BEGIN

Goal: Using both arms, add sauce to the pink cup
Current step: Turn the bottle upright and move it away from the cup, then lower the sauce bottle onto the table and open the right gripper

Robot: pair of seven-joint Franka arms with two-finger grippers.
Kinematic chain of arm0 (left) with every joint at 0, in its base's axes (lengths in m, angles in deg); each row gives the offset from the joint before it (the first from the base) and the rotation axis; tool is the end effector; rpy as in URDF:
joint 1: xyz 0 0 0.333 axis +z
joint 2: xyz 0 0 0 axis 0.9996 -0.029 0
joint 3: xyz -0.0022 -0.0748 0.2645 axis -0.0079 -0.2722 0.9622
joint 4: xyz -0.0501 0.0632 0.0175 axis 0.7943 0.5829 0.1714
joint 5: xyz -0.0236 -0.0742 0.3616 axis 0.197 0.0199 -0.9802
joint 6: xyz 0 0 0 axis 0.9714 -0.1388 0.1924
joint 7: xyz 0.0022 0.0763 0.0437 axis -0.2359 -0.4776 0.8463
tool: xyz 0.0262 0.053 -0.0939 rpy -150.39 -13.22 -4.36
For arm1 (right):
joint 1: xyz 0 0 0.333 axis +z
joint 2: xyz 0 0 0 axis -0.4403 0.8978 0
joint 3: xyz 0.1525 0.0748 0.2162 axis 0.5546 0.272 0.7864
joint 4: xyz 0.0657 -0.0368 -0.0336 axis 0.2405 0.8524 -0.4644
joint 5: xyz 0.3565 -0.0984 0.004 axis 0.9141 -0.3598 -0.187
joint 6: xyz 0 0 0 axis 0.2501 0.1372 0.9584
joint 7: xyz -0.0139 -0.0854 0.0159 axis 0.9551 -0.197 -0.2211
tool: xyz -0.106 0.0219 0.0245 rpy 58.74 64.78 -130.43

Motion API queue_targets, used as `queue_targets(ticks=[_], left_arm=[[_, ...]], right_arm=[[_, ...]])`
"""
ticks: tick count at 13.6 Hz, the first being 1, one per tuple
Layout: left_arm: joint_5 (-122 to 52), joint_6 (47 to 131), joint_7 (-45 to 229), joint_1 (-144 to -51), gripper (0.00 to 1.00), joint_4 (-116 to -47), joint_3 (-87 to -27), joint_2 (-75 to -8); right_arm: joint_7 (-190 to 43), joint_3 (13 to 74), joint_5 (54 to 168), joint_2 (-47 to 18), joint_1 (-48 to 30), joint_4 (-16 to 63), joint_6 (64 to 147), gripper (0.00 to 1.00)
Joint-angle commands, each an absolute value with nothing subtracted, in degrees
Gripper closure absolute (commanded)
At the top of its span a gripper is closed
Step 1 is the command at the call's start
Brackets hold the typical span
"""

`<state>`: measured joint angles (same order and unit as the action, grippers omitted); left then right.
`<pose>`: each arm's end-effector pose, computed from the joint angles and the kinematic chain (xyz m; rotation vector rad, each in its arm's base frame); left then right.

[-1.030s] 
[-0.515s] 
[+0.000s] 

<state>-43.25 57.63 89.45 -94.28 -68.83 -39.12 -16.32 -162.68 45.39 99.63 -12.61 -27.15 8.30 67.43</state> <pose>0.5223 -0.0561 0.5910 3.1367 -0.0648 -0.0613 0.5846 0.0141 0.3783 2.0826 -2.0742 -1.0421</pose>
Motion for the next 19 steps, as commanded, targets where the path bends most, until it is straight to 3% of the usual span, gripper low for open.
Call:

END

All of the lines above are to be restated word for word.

(SOLUTION FOR THIS TASK)
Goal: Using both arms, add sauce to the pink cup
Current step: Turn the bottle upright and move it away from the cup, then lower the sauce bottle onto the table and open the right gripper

Robot: pair of seven-joint Franka arms with two-finger grippers.
Kinematic chain of arm0 (left) with every joint at 0, in its base's axes (lengths in m, angles in deg); each row gives the offset from the joint before it (the first from the base) and the rotation axis; tool is the end effector; rpy as in URDF:
joint 1: xyz 0 0 0.333 axis +z
joint 2: xyz 0 0 0 axis 0.9996 -0.029 0
joint 3: xyz -0.0022 -0.0748 0.2645 axis -0.0079 -0.2722 0.9622
joint 4: xyz -0.0501 0.0632 0.0175 axis 0.7943 0.5829 0.1714
joint 5: xyz -0.0236 -0.0742 0.3616 axis 0.197 0.0199 -0.9802
joint 6: xyz 0 0 0 axis 0.9714 -0.1388 0.1924
joint 7: xyz 0.0022 0.0763 0.0437 axis -0.2359 -0.4776 0.8463
tool: xyz 0.0262 0.053 -0.0939 rpy -150.39 -13.22 -4.36
For arm1 (right):
joint 1: xyz 0 0 0.333 axis +z
joint 2: xyz 0 0 0 axis -0.4403 0.8978 0
joint 3: xyz 0.1525 0.0748 0.2162 axis 0.5546 0.272 0.7864
joint 4: xyz 0.0657 -0.0368 -0.0336 axis 0.2405 0.8524 -0.4644
joint 5: xyz 0.3565 -0.0984 0.004 axis 0.9141 -0.3598 -0.187
joint 6: xyz 0 0 0 axis 0.2501 0.1372 0.9584
joint 7: xyz -0.0139 -0.0854 0.0159 axis 0.9551 -0.197 -0.2211
tool: xyz -0.106 0.0219 0.0245 rpy 58.74 64.78 -130.43

Motion API queue_targets, used as `queue_targets(ticks=[_], left_arm=[[_, ...]], right_arm=[[_, ...]])`
"""
ticks: tick count at 13.6 Hz, the first being 1, one per tuple
Layout: left_arm: joint_5 (-122 to 52), joint_6 (47 to 131), joint_7 (-45 to 229), joint_1 (-144 to -51), gripper (0.00 to 1.00), joint_4 (-116 to -47), joint_3 (-87 to -27), joint_2 (-75 to -8); right_arm: joint_7 (-190 to 43), joint_3 (13 to 74), joint_5 (54 to 168), joint_2 (-47 to 18), joint_1 (-48 to 30), joint_4 (-16 to 63), joint_6 (64 to 147), gripper (0.00 to 1.00)
Joint-angle commands, each an absolute value with nothing subtracted, in degrees
Gripper closure absolute (commanded)
At the top of its span a gripper is closed
Step 1 is the command at the call's start
Brackets hold the typical span
"""

`<state>`: measured joint angles (same order and unit as the action, grippers omitted); left then right.
`<pose>`: each arm's end-effector pose, computed from the joint angles and the kinematic chain (xyz m; rotation vector rad, each in its arm's base frame); left then right.

[-1.030s] 
[-0.515s] 
[+0.000s] 

<state>-43.25 57.63 89.45 -94.28 -68.83 -39.12 -16.32 -162.68 45.39 99.63 -12.61 -27.15 8.30 67.43</state> <pose>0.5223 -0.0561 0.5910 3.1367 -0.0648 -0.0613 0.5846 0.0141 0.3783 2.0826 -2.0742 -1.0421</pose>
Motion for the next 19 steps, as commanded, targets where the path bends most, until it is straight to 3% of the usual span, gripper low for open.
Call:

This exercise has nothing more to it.